Biden, who had pledged at one point during the 2020 campaign to be a “bridge” candidate to a new generation, then based his re-election bid on the belief that only he could defeat Trump — even s he showed clear signs that at 81 years old. , he wasn’t even the dynamic candidate he was four years ago. In a poll dating back to 2023, more than three-quarters of Americans thought Biden was too old to hold office.

“They didn’t see his inability to step up his game,” Zogby said of Biden’s top aides. “There was this feeling that no one could do it.”

The decision froze several potential successors, tying the party to a candidate that its advisers believed would gain popularity as the race progressed. And despite Democrats’ growing concerns about Biden’s effectiveness, it took until June’s disastrous debate for those concerns to become public. Even then, Biden spent nearly a month trying to salvage his candidacy before giving up — leaving Democrats little time to audition new candidates.
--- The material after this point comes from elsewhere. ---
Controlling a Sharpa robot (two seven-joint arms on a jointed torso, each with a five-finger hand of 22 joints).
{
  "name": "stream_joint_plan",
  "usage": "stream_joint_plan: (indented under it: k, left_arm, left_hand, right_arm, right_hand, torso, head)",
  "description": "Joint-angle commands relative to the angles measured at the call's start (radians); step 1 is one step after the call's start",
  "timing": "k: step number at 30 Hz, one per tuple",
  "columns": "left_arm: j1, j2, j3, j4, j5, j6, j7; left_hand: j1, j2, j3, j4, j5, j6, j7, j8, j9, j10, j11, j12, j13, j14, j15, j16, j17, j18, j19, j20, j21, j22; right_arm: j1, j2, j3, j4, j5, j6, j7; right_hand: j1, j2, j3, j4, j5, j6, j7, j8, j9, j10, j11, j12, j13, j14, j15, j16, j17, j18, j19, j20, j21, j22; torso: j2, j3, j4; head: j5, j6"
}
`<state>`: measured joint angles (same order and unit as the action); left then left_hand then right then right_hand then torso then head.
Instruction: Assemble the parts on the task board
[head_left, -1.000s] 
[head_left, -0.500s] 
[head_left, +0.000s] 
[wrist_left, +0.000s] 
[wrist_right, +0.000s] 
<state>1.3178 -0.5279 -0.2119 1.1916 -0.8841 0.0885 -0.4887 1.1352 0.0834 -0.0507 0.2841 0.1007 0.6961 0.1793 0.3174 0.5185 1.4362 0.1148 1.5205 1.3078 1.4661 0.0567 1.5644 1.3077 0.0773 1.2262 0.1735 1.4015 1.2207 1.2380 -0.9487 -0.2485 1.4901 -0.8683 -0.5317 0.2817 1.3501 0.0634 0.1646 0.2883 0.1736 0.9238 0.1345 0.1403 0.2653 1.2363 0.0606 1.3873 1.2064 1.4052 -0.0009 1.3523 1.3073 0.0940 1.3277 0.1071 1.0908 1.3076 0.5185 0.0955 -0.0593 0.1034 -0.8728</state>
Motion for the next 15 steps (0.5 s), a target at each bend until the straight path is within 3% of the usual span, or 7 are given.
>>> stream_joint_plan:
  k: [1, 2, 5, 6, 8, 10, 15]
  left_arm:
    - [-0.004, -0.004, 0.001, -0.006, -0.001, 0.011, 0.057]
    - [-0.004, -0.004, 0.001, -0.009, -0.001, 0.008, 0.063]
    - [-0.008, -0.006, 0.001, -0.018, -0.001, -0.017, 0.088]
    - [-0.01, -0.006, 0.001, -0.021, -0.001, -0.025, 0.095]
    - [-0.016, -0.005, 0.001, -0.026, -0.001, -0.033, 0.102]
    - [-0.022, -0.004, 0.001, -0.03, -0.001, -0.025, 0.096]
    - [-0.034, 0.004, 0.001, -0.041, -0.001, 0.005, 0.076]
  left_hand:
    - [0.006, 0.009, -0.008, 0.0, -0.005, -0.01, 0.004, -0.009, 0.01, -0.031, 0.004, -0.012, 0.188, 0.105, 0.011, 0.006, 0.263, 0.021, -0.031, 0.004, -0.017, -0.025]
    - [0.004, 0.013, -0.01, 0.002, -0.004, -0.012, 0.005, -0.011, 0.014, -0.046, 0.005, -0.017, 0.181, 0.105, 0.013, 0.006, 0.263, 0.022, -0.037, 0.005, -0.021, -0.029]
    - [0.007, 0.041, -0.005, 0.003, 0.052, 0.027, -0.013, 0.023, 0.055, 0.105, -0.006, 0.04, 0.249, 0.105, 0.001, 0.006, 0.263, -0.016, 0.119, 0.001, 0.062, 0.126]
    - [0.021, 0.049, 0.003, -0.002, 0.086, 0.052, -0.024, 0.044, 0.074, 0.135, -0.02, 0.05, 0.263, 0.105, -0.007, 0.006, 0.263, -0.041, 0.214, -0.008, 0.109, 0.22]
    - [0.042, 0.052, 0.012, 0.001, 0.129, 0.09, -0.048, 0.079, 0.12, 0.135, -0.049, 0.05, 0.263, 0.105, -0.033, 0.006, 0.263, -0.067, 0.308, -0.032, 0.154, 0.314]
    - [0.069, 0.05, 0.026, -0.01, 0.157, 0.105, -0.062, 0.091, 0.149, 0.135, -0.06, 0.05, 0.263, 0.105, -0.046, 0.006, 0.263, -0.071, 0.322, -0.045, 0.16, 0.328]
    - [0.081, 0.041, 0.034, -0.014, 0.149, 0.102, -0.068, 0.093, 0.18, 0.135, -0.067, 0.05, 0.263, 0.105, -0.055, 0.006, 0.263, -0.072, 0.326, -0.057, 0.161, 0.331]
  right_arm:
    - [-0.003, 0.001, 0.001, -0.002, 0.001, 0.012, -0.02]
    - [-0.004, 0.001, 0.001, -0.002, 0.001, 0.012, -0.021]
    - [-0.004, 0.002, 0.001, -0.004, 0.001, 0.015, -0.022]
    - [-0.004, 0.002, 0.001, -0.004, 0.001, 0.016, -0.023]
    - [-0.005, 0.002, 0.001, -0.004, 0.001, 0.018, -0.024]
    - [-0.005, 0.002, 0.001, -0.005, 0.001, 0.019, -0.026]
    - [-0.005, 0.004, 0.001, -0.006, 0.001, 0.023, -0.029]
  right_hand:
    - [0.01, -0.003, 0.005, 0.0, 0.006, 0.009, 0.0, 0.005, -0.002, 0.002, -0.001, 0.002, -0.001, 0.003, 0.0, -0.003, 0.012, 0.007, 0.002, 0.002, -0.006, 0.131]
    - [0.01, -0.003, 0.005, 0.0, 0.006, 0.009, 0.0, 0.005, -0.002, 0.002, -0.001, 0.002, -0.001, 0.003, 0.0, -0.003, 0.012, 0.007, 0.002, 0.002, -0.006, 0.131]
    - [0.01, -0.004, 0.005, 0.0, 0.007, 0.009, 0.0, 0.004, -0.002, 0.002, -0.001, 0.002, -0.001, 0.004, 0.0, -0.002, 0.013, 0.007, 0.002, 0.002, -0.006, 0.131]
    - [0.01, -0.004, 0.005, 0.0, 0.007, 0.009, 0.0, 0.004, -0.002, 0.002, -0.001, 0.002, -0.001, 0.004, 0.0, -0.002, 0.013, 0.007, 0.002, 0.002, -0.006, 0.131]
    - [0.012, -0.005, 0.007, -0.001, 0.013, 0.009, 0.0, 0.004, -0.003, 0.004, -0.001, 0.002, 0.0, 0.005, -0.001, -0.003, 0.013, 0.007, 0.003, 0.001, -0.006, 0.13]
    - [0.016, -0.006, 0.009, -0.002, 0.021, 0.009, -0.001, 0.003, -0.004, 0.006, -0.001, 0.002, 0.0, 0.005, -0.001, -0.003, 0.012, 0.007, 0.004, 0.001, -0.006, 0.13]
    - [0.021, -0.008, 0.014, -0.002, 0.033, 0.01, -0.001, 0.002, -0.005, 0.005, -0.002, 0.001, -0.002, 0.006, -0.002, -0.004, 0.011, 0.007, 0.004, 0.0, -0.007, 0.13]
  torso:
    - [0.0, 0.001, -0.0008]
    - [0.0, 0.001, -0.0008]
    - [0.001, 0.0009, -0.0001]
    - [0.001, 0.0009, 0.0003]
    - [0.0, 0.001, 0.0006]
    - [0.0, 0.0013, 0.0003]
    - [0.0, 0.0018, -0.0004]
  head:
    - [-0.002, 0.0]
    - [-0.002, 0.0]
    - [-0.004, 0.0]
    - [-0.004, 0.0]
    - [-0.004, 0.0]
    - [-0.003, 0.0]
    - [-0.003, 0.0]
“It would have been better if we had had a primary, even if Harris was the eventual winner,” the representative said. Seth Moulton (D-Mass.), one of the first congressional Democrats to publicly call on Biden to step down after the debate. “And it was necessary for the Democratic candidate to separate himself from an unpopular incumbent president, as much as we love Joe Biden. None of these things happened.

Instead, Harris inherited the race with just over three months remaining, forced to rely on Biden’s campaign infrastructure while developing her own presidential platform on the fly.

Biden, to his credit, took an immediate backseat as Harris tried to establish her identity as the candidate and catch up with Trump, the president’s critics said. But by that point, it was too late – both for his reputation and for the fortunes of the Democratic Party.

“He is a good man who can be proud of his achievements. But his legacy is in tatters,” Manley said. “The country is heading in a very dangerous direction and part of that is due to its arrogance.”

Lisa Kashinsky contributed to this report.